Kcb. 1894 S. R. Crockett Raiders xxii.:
Saw beneath us the whole of the land backwards, with its lochs and lochans, clints and mosses.
Rxb. 1875 R. Murray in Trans. Hawick Arch. Soc. 34/2:
“Katie Veitches Chair,” — a clint on a summit so called from it being the favourite seat of Katie who tenanted the grounds there.

Hence clinty, stony, rocky. Sc. 1728 Ramsay Poems II. 28:
Nane but the clinty Craigs and scrogy Briers Were Witnesses of a' his Granes and Tears.
Rxb. 1855 A. Jeffrey Hist. Roxburghshire I. 270:
The country round being full of clinty knolls.

(2) “Any pretty large stone, of a hard kmd” (s.Sc. 1825 Jam.2); stone in coal. e.Dmf.2 1917:
There's sic a lot o' clints in mee coal.

†(3) “A rough coarse stone, always first thrown off in curling, as being most likely to keep its place on the ice” (Clydes., Gall. 1825 Jam.2); “an outlying stone” (Tweedd. Ib., klint). Kcb. 1789 D. Davidson Seasons 166:
But miss'd his aim, an' gainst the herd Dang frae his clint a flaw.

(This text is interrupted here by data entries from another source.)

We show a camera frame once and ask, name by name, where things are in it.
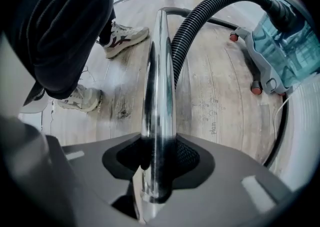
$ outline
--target vacuum hose
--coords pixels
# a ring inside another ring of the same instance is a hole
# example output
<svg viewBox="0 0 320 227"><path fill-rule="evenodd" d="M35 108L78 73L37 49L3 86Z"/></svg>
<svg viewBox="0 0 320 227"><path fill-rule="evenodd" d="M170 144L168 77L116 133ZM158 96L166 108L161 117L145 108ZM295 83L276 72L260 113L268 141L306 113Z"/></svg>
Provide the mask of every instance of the vacuum hose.
<svg viewBox="0 0 320 227"><path fill-rule="evenodd" d="M174 86L184 64L189 48L202 26L219 10L240 2L249 1L261 6L269 15L278 30L290 29L293 26L294 14L287 6L276 0L204 0L185 18L171 42Z"/></svg>
<svg viewBox="0 0 320 227"><path fill-rule="evenodd" d="M179 75L189 48L199 30L206 22L218 24L235 30L237 28L236 25L213 18L212 16L224 7L240 1L249 1L258 4L268 14L272 24L280 31L285 32L295 26L296 16L294 15L294 13L292 13L286 5L276 0L204 0L192 11L183 9L183 13L181 13L180 10L179 14L184 16L185 20L179 27L171 42L175 88L177 87ZM178 10L173 7L168 7L166 12L170 15L178 13ZM285 101L286 99L287 95L285 94L283 96L283 101ZM263 164L267 168L270 168L273 164L284 140L288 122L288 115L289 103L287 102L282 110L278 136L274 142L274 146L271 150L270 155Z"/></svg>

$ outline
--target black pants
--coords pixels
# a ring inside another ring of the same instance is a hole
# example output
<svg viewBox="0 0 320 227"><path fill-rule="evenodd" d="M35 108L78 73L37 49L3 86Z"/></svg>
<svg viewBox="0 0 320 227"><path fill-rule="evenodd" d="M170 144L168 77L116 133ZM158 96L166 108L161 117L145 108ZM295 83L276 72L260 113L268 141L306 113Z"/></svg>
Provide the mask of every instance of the black pants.
<svg viewBox="0 0 320 227"><path fill-rule="evenodd" d="M110 39L114 0L22 0L5 28L8 40L36 79L29 96L45 88L67 98L98 36Z"/></svg>

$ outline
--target red wheel
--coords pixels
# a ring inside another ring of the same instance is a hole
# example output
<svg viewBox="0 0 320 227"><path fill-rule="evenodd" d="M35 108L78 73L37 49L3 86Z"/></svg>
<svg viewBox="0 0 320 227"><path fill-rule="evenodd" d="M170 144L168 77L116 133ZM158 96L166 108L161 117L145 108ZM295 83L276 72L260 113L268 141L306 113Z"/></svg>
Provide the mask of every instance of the red wheel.
<svg viewBox="0 0 320 227"><path fill-rule="evenodd" d="M261 85L260 85L260 82L257 81L257 80L254 80L252 82L252 85L251 85L251 92L255 95L261 95L262 93L262 88L261 88Z"/></svg>
<svg viewBox="0 0 320 227"><path fill-rule="evenodd" d="M233 42L236 42L236 41L238 41L238 37L239 37L239 36L236 35L236 34L231 34L231 35L230 35L230 40L233 41Z"/></svg>
<svg viewBox="0 0 320 227"><path fill-rule="evenodd" d="M251 88L251 92L258 96L258 95L261 95L262 90L260 88L258 88L258 87L252 87Z"/></svg>

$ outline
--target shoelace
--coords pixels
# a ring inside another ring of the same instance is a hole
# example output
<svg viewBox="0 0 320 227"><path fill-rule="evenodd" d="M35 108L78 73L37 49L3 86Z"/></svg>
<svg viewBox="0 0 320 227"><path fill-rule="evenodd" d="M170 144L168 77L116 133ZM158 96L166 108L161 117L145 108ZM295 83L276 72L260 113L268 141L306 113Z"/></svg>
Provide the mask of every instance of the shoelace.
<svg viewBox="0 0 320 227"><path fill-rule="evenodd" d="M83 91L85 90L86 88L83 86L83 85L80 85L78 84L75 88L75 91L71 94L73 97L76 97L76 98L81 98L83 99L84 98L84 94L83 94Z"/></svg>
<svg viewBox="0 0 320 227"><path fill-rule="evenodd" d="M113 25L114 27L120 29L120 30L123 30L123 31L128 31L128 30L131 30L132 27L130 26L124 26L124 25L121 25L121 24L117 24L115 21L113 22Z"/></svg>

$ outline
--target wood grain
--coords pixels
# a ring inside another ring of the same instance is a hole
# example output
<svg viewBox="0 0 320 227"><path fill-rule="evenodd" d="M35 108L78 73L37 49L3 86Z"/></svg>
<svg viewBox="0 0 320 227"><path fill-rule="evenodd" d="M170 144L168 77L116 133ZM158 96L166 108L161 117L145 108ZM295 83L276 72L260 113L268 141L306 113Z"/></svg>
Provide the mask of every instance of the wood grain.
<svg viewBox="0 0 320 227"><path fill-rule="evenodd" d="M114 6L116 21L148 26L152 34L158 9L192 9L201 1L125 0ZM215 17L253 26L232 5ZM171 39L183 20L168 17ZM251 93L244 42L231 42L229 34L230 30L207 23L191 45L176 88L177 131L241 150L262 163L274 142L272 116L281 98ZM42 115L42 130L56 136L62 145L139 132L149 43L148 38L113 60L106 59L95 44L79 83L102 90L100 109L84 113L59 108L50 101Z"/></svg>

Hence clinter, “the player of a clint in curling” (Clydes. 1825 Jam.2).

(4) “A crevice amongst bare limestone rocks” (Sc. 1790 F. Grose Gl.). Also clintin. Obs. except in poetry. Sc. 1904 Rare Willie Drowned in Ballads (ed. Child) No. 215 B. i.:
She sought him east, she sought him west, She sought him braid and narrow, Till in the clintin of a craig She found him drowned in Yarrow. [Earlier versions of this ballad give clifting.]

2. v. Gen. of sheep: to be stranded (on a ledge of rock). Gall. 1930 Maxwell Place Names of Gall. 50:
“Yon sheep's clinted on a dass,” I have heard said when the animal had fed along a ledge till it could not turn.
Dmf. 1925 W. A. Scott in Trans. Dmf. and Gall. Antiq. Soc. 21:
When a sheep gets fixed among rocks it clints, and is often difficult to get out.

[O.Sc. clint, clynt, a crag, cliff, rock (D.O.S.T.), n.Mid.Eng. clint, id. A nasalised form from the same root as Clet, q.v. Cf. Dan. and Sw. klint, steep cliff, summit of a hill.]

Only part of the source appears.